Fast Synthesis with a Decoder U-Net#

The classical synthesis workflow in FOSCAT uses L-BFGS-B gradient descent: starting from Gaussian noise, the optimizer iteratively adjusts pixel values until the scattering-covariance statistics of the synthesised image match the target. This produces excellent quality but can take minutes per image — and every new sample requires restarting the optimisation.

SynthHalfUNet2D offers a complementary approach: train a small neural network once (a few thousand epochs), then generate as many new samples as needed with a single forward pass (milliseconds).


Core idea#

Instead of searching for one good image, we train a generative network that maps white noise to texture. The network is over-fitted to a single target scattering covariance: after training, any Gaussian noise vector \(z\) fed to the network produces a new image whose statistics match the target.

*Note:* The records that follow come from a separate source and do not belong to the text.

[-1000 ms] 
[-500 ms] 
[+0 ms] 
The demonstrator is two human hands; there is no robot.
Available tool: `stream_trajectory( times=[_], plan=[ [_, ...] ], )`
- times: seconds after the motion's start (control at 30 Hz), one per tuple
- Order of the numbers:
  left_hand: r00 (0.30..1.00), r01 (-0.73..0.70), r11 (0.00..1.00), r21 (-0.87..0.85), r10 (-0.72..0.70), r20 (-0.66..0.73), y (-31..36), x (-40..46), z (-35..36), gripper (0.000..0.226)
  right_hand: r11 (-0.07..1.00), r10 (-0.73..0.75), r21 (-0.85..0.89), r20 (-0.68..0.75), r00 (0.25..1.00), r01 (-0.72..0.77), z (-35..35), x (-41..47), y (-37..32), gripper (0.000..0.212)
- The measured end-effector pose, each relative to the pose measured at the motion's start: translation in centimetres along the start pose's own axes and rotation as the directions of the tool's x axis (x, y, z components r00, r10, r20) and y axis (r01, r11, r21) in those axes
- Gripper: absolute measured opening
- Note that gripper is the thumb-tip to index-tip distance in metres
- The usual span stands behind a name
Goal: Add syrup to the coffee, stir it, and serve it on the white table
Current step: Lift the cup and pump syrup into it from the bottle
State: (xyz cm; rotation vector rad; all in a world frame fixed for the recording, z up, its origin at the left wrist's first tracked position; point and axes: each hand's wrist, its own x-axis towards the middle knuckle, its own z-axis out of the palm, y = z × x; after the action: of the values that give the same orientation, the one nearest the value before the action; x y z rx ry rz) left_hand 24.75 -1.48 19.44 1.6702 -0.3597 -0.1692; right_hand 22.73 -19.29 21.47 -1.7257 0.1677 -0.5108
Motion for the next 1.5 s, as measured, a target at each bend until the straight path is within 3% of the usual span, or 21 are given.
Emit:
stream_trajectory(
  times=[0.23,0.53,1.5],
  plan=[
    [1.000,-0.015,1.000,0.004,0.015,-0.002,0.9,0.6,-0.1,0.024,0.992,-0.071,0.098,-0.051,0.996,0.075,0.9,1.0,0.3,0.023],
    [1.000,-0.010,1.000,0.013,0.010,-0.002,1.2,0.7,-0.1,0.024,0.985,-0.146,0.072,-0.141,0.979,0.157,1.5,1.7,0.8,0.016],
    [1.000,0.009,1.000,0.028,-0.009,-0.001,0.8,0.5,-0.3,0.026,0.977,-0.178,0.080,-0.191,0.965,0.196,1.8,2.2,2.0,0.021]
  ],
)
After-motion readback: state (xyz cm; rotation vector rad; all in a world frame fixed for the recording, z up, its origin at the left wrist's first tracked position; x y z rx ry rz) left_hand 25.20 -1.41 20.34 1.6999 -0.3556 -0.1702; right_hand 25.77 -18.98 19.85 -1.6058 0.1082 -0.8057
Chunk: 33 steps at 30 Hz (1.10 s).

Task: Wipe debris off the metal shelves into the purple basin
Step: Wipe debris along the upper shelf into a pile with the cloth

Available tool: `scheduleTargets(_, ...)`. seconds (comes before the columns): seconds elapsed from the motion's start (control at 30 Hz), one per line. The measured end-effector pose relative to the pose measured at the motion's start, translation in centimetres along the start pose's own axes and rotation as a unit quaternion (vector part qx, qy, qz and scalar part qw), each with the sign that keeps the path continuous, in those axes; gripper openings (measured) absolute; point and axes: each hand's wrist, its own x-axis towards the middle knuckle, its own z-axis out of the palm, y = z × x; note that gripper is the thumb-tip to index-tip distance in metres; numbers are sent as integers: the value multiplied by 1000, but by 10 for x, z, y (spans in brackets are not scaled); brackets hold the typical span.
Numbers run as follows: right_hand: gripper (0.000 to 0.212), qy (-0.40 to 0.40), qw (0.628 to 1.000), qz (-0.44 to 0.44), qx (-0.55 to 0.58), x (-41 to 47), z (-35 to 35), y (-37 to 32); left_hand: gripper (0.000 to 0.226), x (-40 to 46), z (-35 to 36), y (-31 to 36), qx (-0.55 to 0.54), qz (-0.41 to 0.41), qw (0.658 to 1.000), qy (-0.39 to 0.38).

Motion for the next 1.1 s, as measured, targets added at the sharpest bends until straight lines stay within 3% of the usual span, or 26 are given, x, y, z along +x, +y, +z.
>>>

The key architectural choice is how to make the network multi-scale without an encoder. The solution: the skip connections that normally carry encoder features are replaced by oriented wavelet responses of the input noise — the same FOSCAT wavelets used by FoCUS, applied to progressively downsampled versions of \(z\).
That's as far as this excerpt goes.